Below podcast on this paper is generated with Google's Illuminate.
https://arxiv.org/abs/2412.10898
The paper addresses the perplexing phenomenon of "grokking" in neural networks. Networks initially memorize training data but suddenly generalize to unseen data after extended training.
This paper experimentally investigates grokking. It explores how training data size, model architecture, and optimization methods influence this generalization behavior.
-----
📌 Transformer architecture exhibits grokking, unlike MLP and LSTM in this study. This highlights architectural bias towards generalization in specific tasks like modular arithmetic.
📌 Weight decay with AdamW is crucial for observing grokking. Regularization methods significantly influence the generalization behavior and should be considered for grokking phenomena.
📌 Training data fraction around 50% is key for pronounced grokking. Data set size is not merely about task difficulty but also about enabling specific generalization dynamics.
----------
Methods Explored in this Paper 🔧:
→ The paper explores modular addition as a task to study grokking. Two encoding methods are used for input data.
→ Experiments vary the fraction of training data used, from small to large portions of the total dataset.
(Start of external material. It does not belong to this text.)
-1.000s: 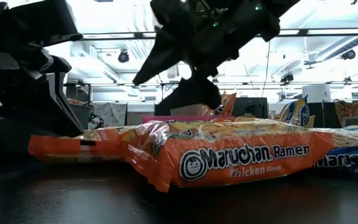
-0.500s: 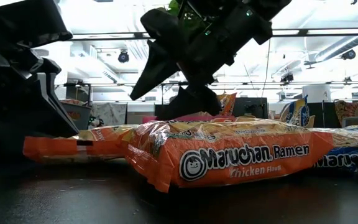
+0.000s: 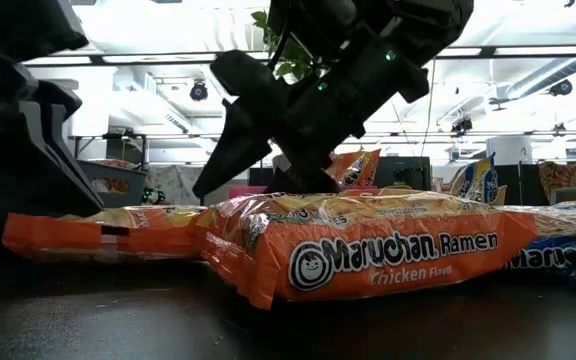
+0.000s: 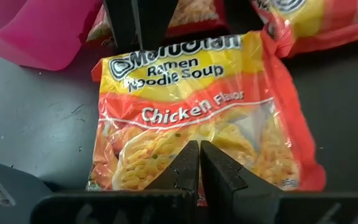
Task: Sort Maruchan noodles
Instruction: Put the top orange noodle pack into the red bin
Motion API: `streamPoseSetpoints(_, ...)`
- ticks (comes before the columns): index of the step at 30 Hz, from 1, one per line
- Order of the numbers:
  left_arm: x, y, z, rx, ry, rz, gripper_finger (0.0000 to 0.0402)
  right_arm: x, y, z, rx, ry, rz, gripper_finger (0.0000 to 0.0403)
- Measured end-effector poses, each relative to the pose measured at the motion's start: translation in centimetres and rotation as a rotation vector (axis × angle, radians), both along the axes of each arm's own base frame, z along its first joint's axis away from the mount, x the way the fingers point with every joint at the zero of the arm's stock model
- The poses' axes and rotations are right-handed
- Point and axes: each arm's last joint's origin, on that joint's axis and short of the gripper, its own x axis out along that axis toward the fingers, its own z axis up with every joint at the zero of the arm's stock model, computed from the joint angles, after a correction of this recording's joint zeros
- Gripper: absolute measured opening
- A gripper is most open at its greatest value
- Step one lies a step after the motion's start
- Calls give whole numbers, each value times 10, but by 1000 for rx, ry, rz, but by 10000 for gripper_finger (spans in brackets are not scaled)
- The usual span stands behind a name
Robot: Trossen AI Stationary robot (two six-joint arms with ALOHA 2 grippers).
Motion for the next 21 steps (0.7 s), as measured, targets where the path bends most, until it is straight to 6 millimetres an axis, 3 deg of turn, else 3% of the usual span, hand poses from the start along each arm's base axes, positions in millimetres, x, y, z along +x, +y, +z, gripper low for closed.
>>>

This helps observe how data size affects generalization.
→ Three neural network models are tested: Transformer, LSTM, and MLP. This comparison examines if model architecture plays a role in grokking.
→ Different optimization algorithms are applied, including Adam and AdamW. The impact of weight decay and regularization is investigated.
→ The Transformer model used is a decoder-only architecture with 2 layers and 128 width. A simplified Transformer with one MLP layer is also used. LSTM has a hidden size of 20, and MLP has 2 layers with hidden size 512.
-----
Key Insights 💡:
→ Grokking is most prominent when around 50% of the training data is used. Smaller training data fractions can make the task too difficult for generalization.
→ Transformer models exhibit grokking, while MLP and LSTM models, in these experiments, show more traditional generalization patterns. This suggests architecture is a factor.
→ Weight decay, using AdamW optimizer, improves generalization. Regularization techniques appear to influence grokking.
→ The paper discusses structured representation and implicit biases as potential underlying mechanisms for grokking.
-----
Results 📊:
→ With 45% and 60% training data fraction, Transformer models showed a clear gap between training and validation accuracy, with generalization occurring around 6000 epochs.
→ At 30% training data, using simplified encoding and Transformer, validation accuracy surged to 100% around 9.1k steps after training accuracy reached 100% at 200 steps.
→ MLP models did not reach 100% training accuracy even after 20,000 steps, indicating Transformers perform better on this task.
→ Experiments with different optimizers (Figure 8) show AdamW with weight decay achieves better generalization compared to Adam and variations with noise.